→ TASK PROMPT:
Nothing outside the range is to be copied. From the entries below, reproduce exactly the lines starting at the one with "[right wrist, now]" and ending at the one with "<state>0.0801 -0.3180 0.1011", without pictures.

─── GIVEN RECORDS ───

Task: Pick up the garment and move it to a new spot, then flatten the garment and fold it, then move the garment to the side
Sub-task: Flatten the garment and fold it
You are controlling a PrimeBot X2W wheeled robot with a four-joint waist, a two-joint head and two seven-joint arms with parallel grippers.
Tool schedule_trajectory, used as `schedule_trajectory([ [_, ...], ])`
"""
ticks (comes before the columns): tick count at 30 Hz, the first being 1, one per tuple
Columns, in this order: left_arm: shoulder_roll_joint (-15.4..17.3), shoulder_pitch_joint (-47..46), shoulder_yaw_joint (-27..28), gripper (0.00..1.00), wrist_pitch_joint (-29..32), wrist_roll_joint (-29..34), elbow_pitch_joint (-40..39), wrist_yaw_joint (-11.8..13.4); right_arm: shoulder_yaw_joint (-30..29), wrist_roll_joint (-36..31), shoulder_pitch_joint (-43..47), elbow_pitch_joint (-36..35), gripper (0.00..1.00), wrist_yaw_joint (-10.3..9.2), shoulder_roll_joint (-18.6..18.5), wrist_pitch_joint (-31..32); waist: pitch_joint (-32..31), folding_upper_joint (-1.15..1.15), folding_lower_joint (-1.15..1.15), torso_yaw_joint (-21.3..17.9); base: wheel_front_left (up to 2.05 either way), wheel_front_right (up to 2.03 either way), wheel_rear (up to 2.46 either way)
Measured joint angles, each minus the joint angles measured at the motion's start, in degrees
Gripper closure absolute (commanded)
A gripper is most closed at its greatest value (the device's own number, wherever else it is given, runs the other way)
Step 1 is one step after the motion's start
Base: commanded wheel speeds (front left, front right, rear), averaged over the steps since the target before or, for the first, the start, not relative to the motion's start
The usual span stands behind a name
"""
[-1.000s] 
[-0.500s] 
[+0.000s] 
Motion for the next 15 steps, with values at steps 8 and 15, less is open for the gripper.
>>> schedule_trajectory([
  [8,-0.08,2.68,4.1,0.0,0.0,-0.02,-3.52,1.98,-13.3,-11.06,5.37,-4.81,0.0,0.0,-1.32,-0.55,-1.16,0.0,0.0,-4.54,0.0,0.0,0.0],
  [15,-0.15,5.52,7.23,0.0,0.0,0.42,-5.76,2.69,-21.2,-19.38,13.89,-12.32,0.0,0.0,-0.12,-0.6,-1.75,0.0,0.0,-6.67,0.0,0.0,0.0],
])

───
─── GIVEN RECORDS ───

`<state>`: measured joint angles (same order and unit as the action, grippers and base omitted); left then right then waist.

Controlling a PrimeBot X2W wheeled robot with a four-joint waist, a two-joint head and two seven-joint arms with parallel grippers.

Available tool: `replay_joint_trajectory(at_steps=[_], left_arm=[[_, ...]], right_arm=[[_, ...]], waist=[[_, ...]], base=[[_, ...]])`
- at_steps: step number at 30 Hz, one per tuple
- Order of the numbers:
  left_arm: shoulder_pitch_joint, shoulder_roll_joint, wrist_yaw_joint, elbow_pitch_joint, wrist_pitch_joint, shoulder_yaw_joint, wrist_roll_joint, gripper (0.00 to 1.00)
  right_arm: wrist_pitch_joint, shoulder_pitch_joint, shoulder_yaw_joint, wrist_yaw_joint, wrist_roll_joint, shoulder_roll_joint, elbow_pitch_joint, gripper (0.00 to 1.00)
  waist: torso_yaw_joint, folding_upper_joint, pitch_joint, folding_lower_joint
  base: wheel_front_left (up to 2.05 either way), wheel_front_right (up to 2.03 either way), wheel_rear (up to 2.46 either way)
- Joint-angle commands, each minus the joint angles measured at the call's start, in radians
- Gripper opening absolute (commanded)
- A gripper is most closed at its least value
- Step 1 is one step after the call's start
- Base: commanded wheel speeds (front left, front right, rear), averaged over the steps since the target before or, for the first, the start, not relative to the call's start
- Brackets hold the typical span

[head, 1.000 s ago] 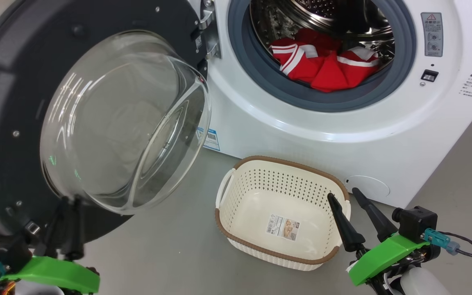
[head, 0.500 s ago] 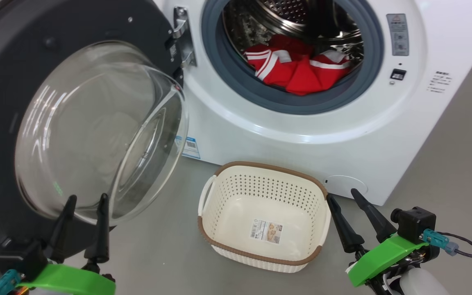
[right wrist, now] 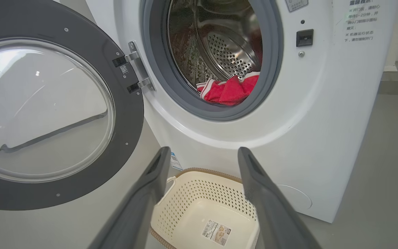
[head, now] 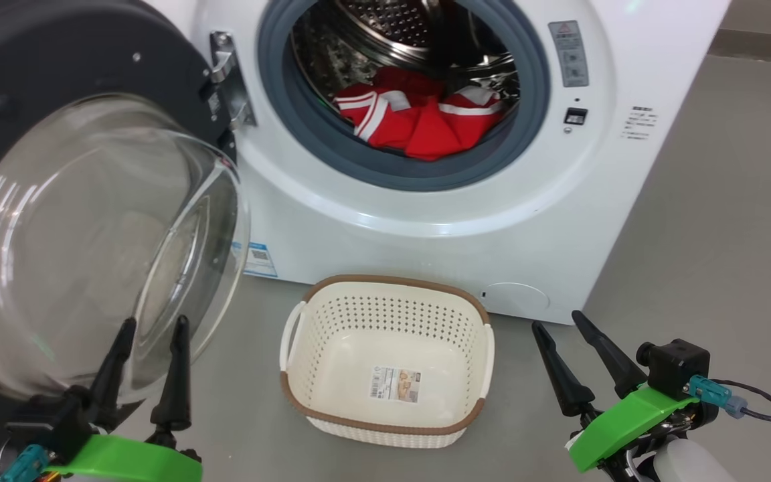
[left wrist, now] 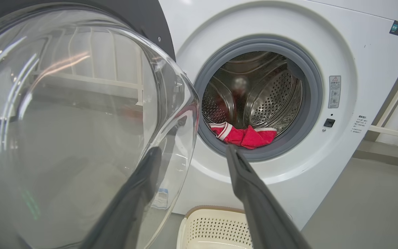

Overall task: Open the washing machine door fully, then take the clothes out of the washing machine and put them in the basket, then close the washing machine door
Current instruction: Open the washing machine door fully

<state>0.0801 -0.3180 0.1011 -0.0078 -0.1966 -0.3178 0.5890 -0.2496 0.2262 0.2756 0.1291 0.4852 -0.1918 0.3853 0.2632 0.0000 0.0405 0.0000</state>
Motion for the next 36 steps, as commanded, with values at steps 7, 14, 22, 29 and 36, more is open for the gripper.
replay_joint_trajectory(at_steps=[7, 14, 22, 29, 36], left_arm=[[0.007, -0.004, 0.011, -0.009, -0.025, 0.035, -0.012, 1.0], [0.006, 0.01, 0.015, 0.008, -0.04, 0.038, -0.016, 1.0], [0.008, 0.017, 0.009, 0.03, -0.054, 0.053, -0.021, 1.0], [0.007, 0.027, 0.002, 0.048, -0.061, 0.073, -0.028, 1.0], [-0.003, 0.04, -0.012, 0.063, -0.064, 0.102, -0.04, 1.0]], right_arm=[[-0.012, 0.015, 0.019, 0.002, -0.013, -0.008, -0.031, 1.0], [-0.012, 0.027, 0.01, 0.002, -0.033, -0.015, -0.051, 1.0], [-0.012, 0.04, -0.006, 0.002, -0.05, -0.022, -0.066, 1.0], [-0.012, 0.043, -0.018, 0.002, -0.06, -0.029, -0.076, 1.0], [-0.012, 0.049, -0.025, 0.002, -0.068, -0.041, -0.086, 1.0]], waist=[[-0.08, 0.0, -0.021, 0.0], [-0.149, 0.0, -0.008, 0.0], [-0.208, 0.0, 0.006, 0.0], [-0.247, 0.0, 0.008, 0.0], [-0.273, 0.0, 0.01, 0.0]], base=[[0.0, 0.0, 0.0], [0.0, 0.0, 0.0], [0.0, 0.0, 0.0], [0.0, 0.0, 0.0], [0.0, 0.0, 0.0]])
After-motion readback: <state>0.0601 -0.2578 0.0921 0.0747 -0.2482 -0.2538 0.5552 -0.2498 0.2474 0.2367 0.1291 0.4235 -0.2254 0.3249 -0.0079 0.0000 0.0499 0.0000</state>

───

→ YOUR SOLUTION:
[right wrist, now] 
[head, now] 
[left wrist, now] 

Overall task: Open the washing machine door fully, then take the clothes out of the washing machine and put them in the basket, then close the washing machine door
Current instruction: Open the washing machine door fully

<state>0.0801 -0.3180 0.1011 -0.0078 -0.1966 -0.3178 0.5890 -0.2496 0.2262 0.2756 0.1291 0.4852 -0.1918 0.3853 0.2632 0.0000 0.0405 0.0000</state>

Nothing else belongs in the answer.